As stated above, off-shoring customer service can work if done right. But so could on-shore customer service if done right and be conducted attentively in prevailing American English.

In view of the lower cost but unsatisfying process of off-shore customer service, it would seem that our key customer service challenge might be to re-discover innovative and affordable ways for American companies to resume on-shore customer service and do it better than anyone else overseas could do it.

Max Goldberg
Guest
13 years 10 months ago
Most of my experiences with outsourced customer service has been disastrous.

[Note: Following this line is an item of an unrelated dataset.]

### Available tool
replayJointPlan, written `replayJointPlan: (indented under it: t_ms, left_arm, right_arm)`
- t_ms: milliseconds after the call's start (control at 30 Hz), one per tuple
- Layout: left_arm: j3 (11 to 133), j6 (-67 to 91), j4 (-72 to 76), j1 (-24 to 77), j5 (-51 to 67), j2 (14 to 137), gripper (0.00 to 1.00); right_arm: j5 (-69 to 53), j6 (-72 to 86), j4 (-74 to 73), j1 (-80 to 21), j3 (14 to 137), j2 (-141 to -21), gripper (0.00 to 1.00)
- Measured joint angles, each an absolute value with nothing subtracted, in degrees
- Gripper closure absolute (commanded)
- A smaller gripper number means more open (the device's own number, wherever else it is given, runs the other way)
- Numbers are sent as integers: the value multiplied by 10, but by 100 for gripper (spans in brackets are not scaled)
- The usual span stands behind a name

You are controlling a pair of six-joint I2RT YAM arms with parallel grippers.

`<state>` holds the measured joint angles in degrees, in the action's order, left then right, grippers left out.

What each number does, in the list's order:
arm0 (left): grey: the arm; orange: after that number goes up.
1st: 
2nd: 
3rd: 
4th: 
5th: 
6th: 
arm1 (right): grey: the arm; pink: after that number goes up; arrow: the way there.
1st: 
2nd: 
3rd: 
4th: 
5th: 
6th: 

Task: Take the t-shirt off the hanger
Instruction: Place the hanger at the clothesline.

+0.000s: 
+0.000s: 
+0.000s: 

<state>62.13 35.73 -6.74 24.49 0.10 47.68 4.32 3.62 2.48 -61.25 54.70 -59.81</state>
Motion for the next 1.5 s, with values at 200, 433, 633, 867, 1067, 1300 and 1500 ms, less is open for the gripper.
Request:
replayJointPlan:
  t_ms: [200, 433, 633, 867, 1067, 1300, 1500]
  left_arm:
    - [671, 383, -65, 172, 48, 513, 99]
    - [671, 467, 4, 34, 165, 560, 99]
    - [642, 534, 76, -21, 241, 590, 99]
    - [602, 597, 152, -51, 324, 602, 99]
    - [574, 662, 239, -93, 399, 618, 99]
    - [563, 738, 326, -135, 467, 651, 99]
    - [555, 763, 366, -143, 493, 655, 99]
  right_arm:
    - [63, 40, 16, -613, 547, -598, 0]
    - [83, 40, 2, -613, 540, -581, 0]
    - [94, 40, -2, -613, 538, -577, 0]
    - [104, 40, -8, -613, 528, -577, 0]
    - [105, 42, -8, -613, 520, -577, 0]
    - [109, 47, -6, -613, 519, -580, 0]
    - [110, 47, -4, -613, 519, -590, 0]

First there is the language problem. One can sense this coming when someone with an Indian accent tells you that his name is Fred. As Ryan points out, two people can be speaking English, but not understanding each other. A mastery of American English usage is a must. Second is empowerment. The person at the service center must be empowered to solve the problem and not constantly put the customer on hold to check with a supervisor. Third is knowledge. At most technology-based customer service centers, the employees do not have the knowledge to solve a consumer’s problem. They have a manual or a list of items that they as the consumer to perform, but they do not have enough hands-on knowledge to actually fix the problem. US companies are shooting themselves in the foot with consumers if they do not tackle the problems of language, empowerment and knowledge. I have yet to encounter one company that outsources its customer service and that “gets”… Read more »
Ryan Mathews
Guest
13 years 10 months ago

Language is the key–or more precisely the ability to speak conversational English without too much of an accent. American ears aren’t nuanced enough to understand accents well and the frustration of two people trying to understand each other when both are speaking the same language is well documented. Beyond that, outsourcers often sound like they are going through a checklist (which they probably are) and when the checklist is over so is their ability to help.

Bob Phibbs
Guest
13 years 10 months ago

Outsourced customer service personnel seem, from my experience, to be too disconnected from what the customer is experiencing. In-house CS reps usually understand the product better and don’t just have a list of questions to ask that ultimately may not help. For a good example of customer service, call Apple for any of their products. They not only “get it” but also “use it.”